**WORK REQUIRED**: Would you output all the data exactly as it stands?

**DATA EXCERPT**:
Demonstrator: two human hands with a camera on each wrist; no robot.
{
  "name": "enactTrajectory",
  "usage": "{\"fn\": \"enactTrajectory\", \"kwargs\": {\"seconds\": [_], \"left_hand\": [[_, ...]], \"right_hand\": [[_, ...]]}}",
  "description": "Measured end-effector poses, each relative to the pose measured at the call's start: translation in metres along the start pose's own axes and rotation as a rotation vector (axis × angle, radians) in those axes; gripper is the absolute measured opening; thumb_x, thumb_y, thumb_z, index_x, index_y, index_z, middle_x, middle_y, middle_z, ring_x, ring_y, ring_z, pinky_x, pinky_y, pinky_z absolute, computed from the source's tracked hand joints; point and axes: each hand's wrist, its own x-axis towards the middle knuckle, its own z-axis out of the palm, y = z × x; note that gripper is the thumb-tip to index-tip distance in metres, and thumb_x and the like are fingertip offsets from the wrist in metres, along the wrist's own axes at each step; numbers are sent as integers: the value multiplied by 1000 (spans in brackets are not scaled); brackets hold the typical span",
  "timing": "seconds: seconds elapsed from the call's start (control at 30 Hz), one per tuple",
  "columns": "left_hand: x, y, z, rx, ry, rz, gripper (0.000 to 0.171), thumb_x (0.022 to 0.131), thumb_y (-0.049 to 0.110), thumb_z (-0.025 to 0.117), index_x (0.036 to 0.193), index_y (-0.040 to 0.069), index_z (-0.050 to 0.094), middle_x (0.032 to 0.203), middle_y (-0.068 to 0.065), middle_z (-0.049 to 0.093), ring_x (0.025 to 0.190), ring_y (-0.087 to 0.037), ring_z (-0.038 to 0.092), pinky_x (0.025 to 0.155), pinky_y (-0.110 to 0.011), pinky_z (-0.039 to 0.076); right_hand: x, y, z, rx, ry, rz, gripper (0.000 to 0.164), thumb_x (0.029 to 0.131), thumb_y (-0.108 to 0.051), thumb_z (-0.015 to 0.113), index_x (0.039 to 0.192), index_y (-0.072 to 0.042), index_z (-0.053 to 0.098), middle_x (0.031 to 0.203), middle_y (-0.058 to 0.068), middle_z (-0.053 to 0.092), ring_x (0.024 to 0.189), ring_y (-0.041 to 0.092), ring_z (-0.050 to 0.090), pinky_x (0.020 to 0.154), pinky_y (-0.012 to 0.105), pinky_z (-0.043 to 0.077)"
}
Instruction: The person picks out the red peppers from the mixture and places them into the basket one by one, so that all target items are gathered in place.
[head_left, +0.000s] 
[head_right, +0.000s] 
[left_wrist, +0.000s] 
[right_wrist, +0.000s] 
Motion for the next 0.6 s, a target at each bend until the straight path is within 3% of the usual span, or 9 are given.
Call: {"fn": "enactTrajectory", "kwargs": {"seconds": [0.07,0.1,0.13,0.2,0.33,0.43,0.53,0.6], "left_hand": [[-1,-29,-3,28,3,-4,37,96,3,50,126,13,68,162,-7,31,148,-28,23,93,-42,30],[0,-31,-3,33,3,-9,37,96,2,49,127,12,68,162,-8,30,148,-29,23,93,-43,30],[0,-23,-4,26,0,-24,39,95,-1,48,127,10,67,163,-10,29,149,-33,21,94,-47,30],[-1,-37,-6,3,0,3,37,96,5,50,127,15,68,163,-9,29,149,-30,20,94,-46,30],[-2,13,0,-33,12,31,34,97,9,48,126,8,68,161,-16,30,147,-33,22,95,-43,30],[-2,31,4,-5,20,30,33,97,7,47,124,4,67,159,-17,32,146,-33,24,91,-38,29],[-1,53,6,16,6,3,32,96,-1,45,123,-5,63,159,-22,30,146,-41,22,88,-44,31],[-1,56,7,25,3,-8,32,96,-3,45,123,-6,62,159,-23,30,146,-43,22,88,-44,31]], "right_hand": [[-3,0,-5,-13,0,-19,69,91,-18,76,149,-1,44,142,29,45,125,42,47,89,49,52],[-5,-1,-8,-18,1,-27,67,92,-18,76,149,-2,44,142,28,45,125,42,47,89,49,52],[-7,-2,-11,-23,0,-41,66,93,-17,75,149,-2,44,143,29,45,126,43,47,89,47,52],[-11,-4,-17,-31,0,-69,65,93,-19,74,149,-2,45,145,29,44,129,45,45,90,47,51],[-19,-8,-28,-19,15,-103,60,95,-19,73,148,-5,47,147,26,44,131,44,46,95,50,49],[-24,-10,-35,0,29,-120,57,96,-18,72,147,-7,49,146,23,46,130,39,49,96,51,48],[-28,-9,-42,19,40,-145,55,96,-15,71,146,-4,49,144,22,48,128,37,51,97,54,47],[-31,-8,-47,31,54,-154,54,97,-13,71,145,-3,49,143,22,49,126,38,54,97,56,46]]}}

**WRITTEN ANSWER**:
Demonstrator: two human hands with a camera on each wrist; no robot.
{
  "name": "enactTrajectory",
  "usage": "{\"fn\": \"enactTrajectory\", \"kwargs\": {\"seconds\": [_], \"left_hand\": [[_, ...]], \"right_hand\": [[_, ...]]}}",
  "description": "Measured end-effector poses, each relative to the pose measured at the call's start: translation in metres along the start pose's own axes and rotation as a rotation vector (axis × angle, radians) in those axes; gripper is the absolute measured opening; thumb_x, thumb_y, thumb_z, index_x, index_y, index_z, middle_x, middle_y, middle_z, ring_x, ring_y, ring_z, pinky_x, pinky_y, pinky_z absolute, computed from the source's tracked hand joints; point and axes: each hand's wrist, its own x-axis towards the middle knuckle, its own z-axis out of the palm, y = z × x; note that gripper is the thumb-tip to index-tip distance in metres, and thumb_x and the like are fingertip offsets from the wrist in metres, along the wrist's own axes at each step; numbers are sent as integers: the value multiplied by 1000 (spans in brackets are not scaled); brackets hold the typical span",
  "timing": "seconds: seconds elapsed from the call's start (control at 30 Hz), one per tuple",
  "columns": "left_hand: x, y, z, rx, ry, rz, gripper (0.000 to 0.171), thumb_x (0.022 to 0.131), thumb_y (-0.049 to 0.110), thumb_z (-0.025 to 0.117), index_x (0.036 to 0.193), index_y (-0.040 to 0.069), index_z (-0.050 to 0.094), middle_x (0.032 to 0.203), middle_y (-0.068 to 0.065), middle_z (-0.049 to 0.093), ring_x (0.025 to 0.190), ring_y (-0.087 to 0.037), ring_z (-0.038 to 0.092), pinky_x (0.025 to 0.155), pinky_y (-0.110 to 0.011), pinky_z (-0.039 to 0.076); right_hand: x, y, z, rx, ry, rz, gripper (0.000 to 0.164), thumb_x (0.029 to 0.131), thumb_y (-0.108 to 0.051), thumb_z (-0.015 to 0.113), index_x (0.039 to 0.192), index_y (-0.072 to 0.042), index_z (-0.053 to 0.098), middle_x (0.031 to 0.203), middle_y (-0.058 to 0.068), middle_z (-0.053 to 0.092), ring_x (0.024 to 0.189), ring_y (-0.041 to 0.092), ring_z (-0.050 to 0.090), pinky_x (0.020 to 0.154), pinky_y (-0.012 to 0.105), pinky_z (-0.043 to 0.077)"
}
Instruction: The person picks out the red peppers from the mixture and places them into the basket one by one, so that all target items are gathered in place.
[head_left, +0.000s] 
[head_right, +0.000s] 
[left_wrist, +0.000s] 
[right_wrist, +0.000s] 
Motion for the next 0.6 s, a target at each bend until the straight path is within 3% of the usual span, or 9 are given.
Call: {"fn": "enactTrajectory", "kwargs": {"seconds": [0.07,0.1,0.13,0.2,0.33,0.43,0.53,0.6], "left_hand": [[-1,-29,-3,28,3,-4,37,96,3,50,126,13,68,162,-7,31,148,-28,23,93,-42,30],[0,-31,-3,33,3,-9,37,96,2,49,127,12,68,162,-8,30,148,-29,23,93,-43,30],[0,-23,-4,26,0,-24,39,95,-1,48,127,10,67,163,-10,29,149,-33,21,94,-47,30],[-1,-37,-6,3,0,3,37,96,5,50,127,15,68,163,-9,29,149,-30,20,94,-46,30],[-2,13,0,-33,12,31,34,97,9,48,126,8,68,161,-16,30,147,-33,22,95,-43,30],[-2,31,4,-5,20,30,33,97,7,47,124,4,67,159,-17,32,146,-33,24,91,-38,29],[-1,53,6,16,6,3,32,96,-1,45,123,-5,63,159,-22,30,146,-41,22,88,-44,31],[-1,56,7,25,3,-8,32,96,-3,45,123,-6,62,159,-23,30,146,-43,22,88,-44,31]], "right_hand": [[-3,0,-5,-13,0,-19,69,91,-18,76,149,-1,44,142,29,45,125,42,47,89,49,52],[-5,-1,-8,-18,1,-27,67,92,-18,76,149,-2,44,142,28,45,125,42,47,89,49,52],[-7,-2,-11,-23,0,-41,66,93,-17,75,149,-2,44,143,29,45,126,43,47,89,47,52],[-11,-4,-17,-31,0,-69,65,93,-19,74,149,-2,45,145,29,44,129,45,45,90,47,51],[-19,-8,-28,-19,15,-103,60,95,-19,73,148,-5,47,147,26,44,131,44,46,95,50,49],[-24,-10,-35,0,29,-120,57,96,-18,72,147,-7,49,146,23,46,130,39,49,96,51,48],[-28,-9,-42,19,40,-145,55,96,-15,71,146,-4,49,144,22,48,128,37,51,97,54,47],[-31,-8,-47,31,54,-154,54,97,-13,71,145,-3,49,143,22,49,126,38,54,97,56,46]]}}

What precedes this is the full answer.